Post by longtimelurker »

Simon Coward wrote:
Nick Cooper 625 wrote:If we were to include films, there's the obvious example of Quadrophenia, which has Jimmy's parents - supposedly in 1964 - watching the 1961 Avengers episode The Frighteners. The film was also made at a time when the episode was supposedly "lost."
I'm intrigued. Where, as far back as 1979, was anyone reporting on the existence, or otherwise, of Avengers episodes?

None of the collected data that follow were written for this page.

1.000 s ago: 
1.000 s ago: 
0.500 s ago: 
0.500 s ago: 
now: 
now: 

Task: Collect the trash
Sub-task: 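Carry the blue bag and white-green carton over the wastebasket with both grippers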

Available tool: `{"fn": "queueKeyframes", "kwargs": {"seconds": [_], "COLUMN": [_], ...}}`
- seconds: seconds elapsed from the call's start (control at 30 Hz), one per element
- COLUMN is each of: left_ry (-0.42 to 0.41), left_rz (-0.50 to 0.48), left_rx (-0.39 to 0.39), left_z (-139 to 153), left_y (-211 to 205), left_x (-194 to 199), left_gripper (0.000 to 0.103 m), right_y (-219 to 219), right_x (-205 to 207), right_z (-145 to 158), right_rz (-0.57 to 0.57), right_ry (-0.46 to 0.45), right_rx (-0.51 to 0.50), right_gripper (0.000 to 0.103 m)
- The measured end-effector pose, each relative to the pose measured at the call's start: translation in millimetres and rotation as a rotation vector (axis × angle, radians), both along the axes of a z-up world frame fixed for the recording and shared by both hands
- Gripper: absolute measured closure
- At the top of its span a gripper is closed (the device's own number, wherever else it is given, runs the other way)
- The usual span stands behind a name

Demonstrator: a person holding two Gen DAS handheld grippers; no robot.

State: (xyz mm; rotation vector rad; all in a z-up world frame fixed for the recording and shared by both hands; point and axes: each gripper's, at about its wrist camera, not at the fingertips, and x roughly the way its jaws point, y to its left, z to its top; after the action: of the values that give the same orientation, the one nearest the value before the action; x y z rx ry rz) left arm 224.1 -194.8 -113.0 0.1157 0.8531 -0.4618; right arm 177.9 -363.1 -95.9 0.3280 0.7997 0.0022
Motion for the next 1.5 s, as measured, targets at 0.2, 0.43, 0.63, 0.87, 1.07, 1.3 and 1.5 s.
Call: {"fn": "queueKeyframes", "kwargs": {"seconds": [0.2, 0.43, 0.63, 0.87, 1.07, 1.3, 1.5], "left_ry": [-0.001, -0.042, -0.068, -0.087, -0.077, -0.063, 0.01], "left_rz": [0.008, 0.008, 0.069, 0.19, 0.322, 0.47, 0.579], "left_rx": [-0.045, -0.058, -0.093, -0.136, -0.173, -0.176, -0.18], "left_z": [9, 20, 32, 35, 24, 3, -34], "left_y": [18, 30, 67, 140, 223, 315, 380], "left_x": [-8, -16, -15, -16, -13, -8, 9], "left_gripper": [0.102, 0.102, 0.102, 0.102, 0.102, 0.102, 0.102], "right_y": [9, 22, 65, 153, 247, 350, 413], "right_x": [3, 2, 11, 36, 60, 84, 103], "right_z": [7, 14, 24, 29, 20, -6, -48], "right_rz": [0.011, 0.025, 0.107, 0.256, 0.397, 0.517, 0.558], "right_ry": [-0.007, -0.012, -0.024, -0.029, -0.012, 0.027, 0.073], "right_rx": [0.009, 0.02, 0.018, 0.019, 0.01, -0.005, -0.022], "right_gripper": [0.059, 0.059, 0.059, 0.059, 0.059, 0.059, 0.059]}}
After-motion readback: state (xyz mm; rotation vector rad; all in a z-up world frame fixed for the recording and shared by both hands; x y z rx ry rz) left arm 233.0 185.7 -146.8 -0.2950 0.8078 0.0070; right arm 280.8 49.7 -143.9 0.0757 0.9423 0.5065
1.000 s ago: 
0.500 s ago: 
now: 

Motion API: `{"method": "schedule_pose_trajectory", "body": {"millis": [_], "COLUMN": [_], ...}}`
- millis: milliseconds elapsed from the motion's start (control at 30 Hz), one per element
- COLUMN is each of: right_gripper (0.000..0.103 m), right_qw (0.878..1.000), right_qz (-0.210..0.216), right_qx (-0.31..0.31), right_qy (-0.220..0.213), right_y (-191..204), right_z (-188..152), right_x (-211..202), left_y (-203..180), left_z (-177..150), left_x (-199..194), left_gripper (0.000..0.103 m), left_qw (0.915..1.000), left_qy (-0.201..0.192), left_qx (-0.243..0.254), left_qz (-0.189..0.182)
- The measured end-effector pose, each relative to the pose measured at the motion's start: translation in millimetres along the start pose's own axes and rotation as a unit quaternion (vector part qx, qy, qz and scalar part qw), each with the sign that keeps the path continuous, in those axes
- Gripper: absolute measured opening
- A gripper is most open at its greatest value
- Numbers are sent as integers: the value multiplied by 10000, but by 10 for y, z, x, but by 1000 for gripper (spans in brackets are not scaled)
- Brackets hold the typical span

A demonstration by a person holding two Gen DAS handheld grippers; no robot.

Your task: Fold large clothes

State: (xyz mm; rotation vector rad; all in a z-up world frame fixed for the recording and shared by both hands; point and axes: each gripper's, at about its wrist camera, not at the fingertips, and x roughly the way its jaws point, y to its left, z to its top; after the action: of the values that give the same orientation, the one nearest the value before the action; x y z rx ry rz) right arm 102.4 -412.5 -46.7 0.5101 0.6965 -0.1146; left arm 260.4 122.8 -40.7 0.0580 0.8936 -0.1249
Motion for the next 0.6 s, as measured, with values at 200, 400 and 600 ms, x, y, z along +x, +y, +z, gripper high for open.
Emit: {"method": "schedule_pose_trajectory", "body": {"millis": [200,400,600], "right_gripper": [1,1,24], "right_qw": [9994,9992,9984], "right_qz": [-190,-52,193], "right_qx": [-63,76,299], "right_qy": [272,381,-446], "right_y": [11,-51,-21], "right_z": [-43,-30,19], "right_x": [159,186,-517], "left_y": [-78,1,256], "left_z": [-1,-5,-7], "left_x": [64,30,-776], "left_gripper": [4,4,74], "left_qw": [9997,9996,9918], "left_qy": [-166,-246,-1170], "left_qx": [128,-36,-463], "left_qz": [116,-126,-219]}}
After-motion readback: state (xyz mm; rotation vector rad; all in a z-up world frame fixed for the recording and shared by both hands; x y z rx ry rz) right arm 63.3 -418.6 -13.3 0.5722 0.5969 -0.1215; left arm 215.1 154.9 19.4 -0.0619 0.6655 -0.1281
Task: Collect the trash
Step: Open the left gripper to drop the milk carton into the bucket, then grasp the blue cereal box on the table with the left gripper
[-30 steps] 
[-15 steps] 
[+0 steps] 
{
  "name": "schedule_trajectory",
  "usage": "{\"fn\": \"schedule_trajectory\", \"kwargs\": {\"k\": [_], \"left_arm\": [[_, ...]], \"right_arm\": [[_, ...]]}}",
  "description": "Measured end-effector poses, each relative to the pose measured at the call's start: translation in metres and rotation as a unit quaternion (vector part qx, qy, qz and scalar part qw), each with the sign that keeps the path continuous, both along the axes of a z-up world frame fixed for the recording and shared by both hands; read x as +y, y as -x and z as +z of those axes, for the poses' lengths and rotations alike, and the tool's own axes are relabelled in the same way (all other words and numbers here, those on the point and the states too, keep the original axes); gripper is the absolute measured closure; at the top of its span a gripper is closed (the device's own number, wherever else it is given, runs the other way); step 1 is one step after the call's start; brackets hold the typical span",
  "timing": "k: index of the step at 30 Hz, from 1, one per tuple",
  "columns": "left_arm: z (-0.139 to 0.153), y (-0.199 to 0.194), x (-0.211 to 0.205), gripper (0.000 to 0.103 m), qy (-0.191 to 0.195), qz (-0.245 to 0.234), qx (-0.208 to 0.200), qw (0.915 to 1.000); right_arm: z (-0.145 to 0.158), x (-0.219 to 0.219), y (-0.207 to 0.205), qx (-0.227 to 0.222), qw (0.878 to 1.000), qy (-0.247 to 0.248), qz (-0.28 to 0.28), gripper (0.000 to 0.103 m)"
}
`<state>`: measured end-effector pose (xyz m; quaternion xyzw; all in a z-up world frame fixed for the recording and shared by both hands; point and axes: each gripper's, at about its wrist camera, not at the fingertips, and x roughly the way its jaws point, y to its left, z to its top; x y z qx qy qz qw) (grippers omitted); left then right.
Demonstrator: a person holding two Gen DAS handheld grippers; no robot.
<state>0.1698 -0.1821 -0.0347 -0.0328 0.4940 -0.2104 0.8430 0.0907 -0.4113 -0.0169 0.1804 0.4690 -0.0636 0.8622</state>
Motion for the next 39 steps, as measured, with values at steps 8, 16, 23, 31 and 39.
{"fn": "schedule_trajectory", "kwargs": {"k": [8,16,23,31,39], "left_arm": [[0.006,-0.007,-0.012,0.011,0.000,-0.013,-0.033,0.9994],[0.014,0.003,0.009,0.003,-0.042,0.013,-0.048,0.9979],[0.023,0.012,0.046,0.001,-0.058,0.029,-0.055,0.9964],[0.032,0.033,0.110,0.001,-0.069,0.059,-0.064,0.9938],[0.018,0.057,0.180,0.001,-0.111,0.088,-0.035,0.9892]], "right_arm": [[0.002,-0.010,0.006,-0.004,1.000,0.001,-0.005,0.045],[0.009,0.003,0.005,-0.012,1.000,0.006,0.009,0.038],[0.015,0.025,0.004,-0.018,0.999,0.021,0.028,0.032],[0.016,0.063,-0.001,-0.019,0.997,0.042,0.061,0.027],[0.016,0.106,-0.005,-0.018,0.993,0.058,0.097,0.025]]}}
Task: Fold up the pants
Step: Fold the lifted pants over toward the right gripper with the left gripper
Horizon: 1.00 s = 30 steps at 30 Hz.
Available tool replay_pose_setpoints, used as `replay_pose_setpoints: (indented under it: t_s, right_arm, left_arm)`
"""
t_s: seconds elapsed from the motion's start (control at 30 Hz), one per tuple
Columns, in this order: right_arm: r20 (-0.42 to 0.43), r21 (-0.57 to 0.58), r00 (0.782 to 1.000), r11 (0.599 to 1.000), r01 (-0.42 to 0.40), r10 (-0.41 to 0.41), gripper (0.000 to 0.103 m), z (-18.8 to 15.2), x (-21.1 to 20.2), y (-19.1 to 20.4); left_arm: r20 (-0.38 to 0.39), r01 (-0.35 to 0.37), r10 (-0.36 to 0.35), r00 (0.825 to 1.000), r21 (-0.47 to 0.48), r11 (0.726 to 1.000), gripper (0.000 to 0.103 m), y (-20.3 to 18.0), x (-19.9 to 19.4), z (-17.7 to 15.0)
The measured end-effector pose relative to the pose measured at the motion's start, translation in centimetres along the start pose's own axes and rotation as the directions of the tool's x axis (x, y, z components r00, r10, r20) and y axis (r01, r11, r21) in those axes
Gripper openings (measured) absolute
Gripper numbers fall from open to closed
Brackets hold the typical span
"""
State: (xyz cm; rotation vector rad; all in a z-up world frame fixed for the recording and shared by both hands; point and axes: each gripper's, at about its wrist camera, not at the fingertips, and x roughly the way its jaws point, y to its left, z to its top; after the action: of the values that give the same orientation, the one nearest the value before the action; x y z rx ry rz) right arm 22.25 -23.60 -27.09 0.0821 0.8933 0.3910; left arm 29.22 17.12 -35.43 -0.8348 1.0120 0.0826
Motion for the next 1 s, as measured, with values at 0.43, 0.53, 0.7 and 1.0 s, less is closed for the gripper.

The first time I knew of missing episodes was a mention in Primetime in the early 1980s, where it said that some of the early episodes were missing. For many years after that it seemed that only about a dozen or so of the pre-Riggs survived (mostly at the B.F.I.). W.T.V.A. and the B.F.I. screened a handful at their events in London, which gave me some idea of what was left. Tony Michele of the B.F.I. also filled me in on the basic facts in a letter and that there were "not many" left of the pre-Rigg series. I remember later in the '80s when negs of the Blackmans came to light (apart from Grandeur That Was Rome, if I recall rightly, which only survived as a print), followed by C4 screenings of selected ones. I do recall too an '80s reprint in Dave Rogers' fanzine of a much earlier fan publication article which commented on the fact that the Blackman episodes no longer existed. So there was knowledge of this subject out there to some degree, if you knew where to find it.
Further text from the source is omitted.